Acharnés – Critique aisée n°260

temps de lecture : 3 minutes

critique aisée 260

Acharnés
Série tv NETFLIX
Première saison : dix épisodes de 30 minutes
Lee Sung Jin – 2022
Steven Yeun, Ali Wong

Bien étrange cette série US, plutôt communautaire asiatique. Ça commence par une scène banale entre automobilistes énervés sur un parking de supermarché. Ça continue un peu comme ce sketch des Nouveaux sauvages, film argentin de Damian Szifron de 2014 dans lequel deux automobilistes se portent mutuellement des coups de plus en plus violents pour une vétille initiale. Dans « Acharnés », on sent vite que ça pourrait tourner comme dans ce premier film de Spielberg dans lequel un chauffeur de camion invisible et un représentant de commerce dépassé se livrent à un combat à mort par véhicules interposés.

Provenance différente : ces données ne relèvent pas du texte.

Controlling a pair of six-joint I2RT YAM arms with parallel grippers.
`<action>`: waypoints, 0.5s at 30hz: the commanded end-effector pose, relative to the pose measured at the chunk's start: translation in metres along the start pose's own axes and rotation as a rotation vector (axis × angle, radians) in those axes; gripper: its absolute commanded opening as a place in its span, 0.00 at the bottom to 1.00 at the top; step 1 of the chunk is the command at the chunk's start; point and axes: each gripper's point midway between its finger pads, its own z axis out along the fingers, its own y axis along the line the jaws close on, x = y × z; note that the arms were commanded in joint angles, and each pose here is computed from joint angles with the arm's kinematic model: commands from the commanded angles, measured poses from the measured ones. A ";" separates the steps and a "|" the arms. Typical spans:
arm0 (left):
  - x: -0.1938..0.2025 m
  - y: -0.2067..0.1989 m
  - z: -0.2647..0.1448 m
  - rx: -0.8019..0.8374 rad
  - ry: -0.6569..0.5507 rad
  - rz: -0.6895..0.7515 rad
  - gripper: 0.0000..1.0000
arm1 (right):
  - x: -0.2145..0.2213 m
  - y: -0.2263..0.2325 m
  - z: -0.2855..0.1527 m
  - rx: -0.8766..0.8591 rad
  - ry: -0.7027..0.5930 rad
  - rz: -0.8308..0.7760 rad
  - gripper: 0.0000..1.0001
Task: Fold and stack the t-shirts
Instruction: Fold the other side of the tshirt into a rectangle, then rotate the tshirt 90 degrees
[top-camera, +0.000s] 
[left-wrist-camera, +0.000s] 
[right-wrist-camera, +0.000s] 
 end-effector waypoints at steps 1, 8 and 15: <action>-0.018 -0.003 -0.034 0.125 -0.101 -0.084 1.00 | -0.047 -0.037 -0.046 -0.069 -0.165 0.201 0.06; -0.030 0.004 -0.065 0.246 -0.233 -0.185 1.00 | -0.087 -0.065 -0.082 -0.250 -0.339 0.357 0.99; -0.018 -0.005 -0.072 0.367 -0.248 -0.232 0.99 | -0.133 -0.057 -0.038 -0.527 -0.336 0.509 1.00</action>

Au long d’une dizaine d’épisodes, Danny Cho, petit patron de petite entreprise, et Amy Lau, styliste en vogue et fortunée, vont tenter de se détruire mutuellement leur vie. Pourquoi ? Pour rien. Ils ne se connaissent pas, ils n’ont aucun point commun, ils n’avaient aucune raison de se rencontrer ni, bien sûr, de se haïr ; ils ne sont ni méchants ni pervers, et pourtant, entre eux, dès le milieu du premier épisode, c’est la guerre. Il aurait suffit que Danny regarde dans le rétroviseur de son banal pick up d’ouvrier du bâtiment, ou qu’Amy, à bord de son beau SUV blanc de femme d’affaire de Los Angeles, inspire profondément une fois de plus pour que, pour l’un et pour l’autre, rien ne distingue cette journée d’une autre. Oui mais, ce jour-là, Danny était très énervé par le refus de remboursement qu’il venait d’essuyer à propos de stupides barbecues dont il n’avait pas besoin, et Amy, de son côté, vivait dans l’attente anxieuse de l’offre d’achat de sa société qu’on devait lui faire et qui devait la rendre millionnaire. Alors, sur le parking du super marché, Danny a reculé sans regarder dans son rétroviseur et son minable pickup a bien failli emboutir le bel SUV d’Amy. Et Amy, au lieu de rester bien calme dans l’air conditionné de sa belle voiture, donne un long coup de klaxon protestataire et, après réflexion et respiration contrôlée, ouvre sa vitre et brandit un doigt d’honneur sans équivoque.

Et ce jour devient celui de la déclaration de guerre.

Ce qui est intéressant dans cette série, c’est que rien de ce à quoi nous sommes habitués ne se passe. Bien sûr, nous sommes à L.A., mais dans la communauté coréenne. Bien sûr le petit patron, accablé d’ennuis de toutes sortes, est sympathique, mais il est aussi mesquin, menteur et roublard. Bien sûr, la styliste en vogue est dure, volontaire et érotomane mais elle adore sa petite fille et son mari, un grand gentil benêt prétendument artiste. Bien sûr, dans leur désir de se venger de l’autre, Amy et Danny vont se livrer à des actes répréhensibles, mais jamais volontairement au point où de malheureuses circonstances les conduiront. La série est une escalade impitoyable, tempérée par un solide humour noir, par des moments de désespoir et de tendresse et un désir intermittent chez les belligérants d’en rester là, ce à quoi ils n’arrivent jamais.

Dans l’abondance des séries complaisamment violentes, celle-ci est remarquable à plusieurs titre :

  • L’absence de clichés : il n’arrive jamais ce à quoi le spectateur expérimenté peut s’attendre.
  • Le milieu dans lequel l’action se déroule : la communauté coréenne de L.A. où se rencontrent des voyous, des artisans, des gens riches.
  • Le style : mélange de tragique réaliste et d’humour noir
  • Les comédiens : très bons,  voyez donc par vous-mêmes.